■ TASK OBJECTIVE ■
In the listing below, print exactly the lines between the line holding "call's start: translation" and the line holding "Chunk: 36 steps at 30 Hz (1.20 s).", inclusive, and no more.

----- INFORMATION SHOWN

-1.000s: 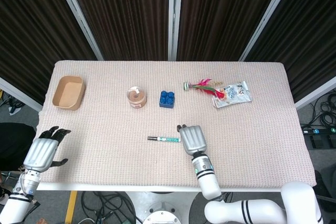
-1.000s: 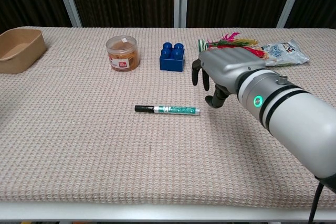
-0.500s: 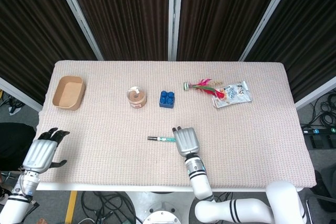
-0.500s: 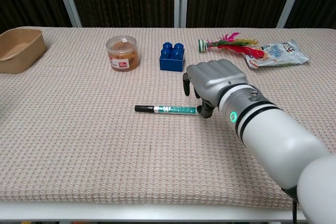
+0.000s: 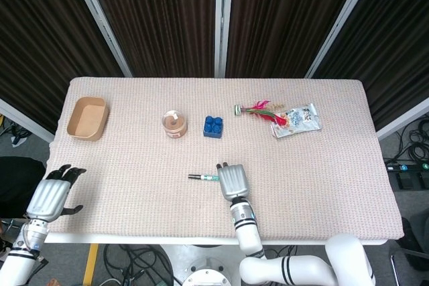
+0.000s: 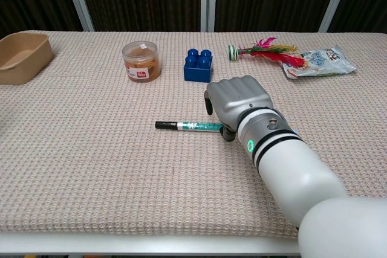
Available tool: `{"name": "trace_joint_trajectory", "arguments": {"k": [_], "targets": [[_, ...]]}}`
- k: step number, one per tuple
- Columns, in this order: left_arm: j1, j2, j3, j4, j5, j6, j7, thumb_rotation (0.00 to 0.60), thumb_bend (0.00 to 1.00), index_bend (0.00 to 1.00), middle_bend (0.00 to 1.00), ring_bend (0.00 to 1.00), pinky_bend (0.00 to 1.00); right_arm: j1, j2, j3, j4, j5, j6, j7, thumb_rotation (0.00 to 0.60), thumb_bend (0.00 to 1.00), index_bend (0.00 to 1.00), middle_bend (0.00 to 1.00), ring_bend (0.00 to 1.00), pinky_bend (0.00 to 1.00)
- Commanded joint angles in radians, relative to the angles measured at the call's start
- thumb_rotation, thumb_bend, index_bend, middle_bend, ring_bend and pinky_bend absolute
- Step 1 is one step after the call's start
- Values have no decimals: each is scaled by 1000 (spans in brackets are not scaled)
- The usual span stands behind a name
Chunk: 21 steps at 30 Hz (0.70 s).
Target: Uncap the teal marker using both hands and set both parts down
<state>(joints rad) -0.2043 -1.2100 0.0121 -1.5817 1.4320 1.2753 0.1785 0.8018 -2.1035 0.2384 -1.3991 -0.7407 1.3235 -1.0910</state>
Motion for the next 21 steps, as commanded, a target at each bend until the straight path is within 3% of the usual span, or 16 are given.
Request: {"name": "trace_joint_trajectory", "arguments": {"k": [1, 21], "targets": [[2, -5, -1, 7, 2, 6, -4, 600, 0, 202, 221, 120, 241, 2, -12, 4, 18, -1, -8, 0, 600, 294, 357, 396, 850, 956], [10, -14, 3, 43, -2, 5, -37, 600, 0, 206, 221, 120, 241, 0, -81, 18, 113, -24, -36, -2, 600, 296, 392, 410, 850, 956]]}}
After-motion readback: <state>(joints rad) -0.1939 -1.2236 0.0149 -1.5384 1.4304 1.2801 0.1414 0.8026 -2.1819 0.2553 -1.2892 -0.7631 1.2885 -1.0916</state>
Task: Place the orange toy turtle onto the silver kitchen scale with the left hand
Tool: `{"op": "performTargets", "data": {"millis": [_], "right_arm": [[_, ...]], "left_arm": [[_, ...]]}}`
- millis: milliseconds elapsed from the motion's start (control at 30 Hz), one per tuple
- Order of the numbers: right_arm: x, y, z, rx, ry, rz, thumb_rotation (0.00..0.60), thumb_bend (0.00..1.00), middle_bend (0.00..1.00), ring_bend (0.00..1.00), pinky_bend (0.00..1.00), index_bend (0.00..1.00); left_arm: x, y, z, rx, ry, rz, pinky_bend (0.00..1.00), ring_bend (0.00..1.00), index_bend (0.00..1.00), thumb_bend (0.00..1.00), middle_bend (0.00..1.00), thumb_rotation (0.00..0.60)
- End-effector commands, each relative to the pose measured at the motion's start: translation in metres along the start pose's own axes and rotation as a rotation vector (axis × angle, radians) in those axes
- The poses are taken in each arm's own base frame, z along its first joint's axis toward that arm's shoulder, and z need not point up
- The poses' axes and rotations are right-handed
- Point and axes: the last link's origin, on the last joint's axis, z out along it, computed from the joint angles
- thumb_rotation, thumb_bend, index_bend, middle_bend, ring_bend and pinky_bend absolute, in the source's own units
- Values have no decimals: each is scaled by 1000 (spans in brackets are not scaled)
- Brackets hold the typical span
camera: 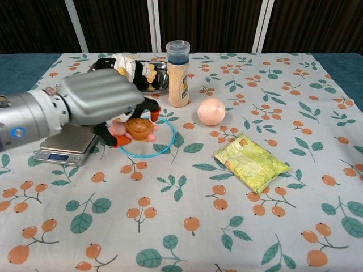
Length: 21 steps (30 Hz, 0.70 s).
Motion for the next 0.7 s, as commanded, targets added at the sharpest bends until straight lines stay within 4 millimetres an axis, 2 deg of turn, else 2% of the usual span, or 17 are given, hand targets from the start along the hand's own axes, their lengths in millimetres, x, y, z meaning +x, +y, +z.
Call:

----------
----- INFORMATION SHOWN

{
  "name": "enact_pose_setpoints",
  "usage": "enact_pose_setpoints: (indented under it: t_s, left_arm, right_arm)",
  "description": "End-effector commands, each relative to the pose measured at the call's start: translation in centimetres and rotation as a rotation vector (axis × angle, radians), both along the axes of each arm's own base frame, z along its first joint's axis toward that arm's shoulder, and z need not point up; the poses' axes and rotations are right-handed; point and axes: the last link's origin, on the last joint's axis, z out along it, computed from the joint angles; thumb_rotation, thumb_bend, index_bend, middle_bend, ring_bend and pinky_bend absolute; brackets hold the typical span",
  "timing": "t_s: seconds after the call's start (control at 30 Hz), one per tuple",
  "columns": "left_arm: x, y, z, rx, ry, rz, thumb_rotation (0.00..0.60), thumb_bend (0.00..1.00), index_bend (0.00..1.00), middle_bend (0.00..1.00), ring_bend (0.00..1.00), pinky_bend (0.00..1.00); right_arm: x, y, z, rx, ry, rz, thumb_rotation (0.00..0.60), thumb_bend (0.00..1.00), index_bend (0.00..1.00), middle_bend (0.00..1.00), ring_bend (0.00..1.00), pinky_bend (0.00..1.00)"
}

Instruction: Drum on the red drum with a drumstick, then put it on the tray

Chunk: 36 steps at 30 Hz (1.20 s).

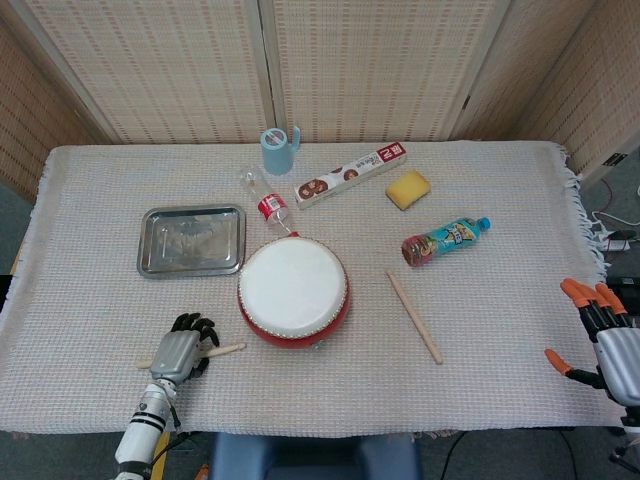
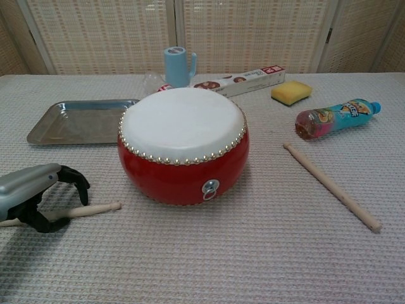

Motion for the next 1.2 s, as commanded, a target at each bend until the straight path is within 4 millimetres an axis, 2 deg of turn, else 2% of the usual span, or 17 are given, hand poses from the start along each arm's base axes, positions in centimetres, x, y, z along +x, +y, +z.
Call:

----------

■ ANSWER FOR THE TASK ■
  "description": "End-effector commands, each relative to the pose measured at the call's start: translation in centimetres and rotation as a rotation vector (axis × angle, radians), both along the axes of each arm's own base frame, z along its first joint's axis toward that arm's shoulder, and z need not point up; the poses' axes and rotations are right-handed; point and axes: the last link's origin, on the last joint's axis, z out along it, computed from the joint angles; thumb_rotation, thumb_bend, index_bend, middle_bend, ring_bend and pinky_bend absolute; brackets hold the typical span",
  "timing": "t_s: seconds after the call's start (control at 30 Hz), one per tuple",
  "columns": "left_arm: x, y, z, rx, ry, rz, thumb_rotation (0.00..0.60), thumb_bend (0.00..1.00), index_bend (0.00..1.00), middle_bend (0.00..1.00), ring_bend (0.00..1.00), pinky_bend (0.00..1.00); right_arm: x, y, z, rx, ry, rz, thumb_rotation (0.00..0.60), thumb_bend (0.00..1.00), index_bend (0.00..1.00), middle_bend (0.00..1.00), ring_bend (0.00..1.00), pinky_bend (0.00..1.00)"
}

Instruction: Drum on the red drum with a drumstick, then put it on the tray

Chunk: 36 steps at 30 Hz (1.20 s).

For this exercise, nothing more remains to be done.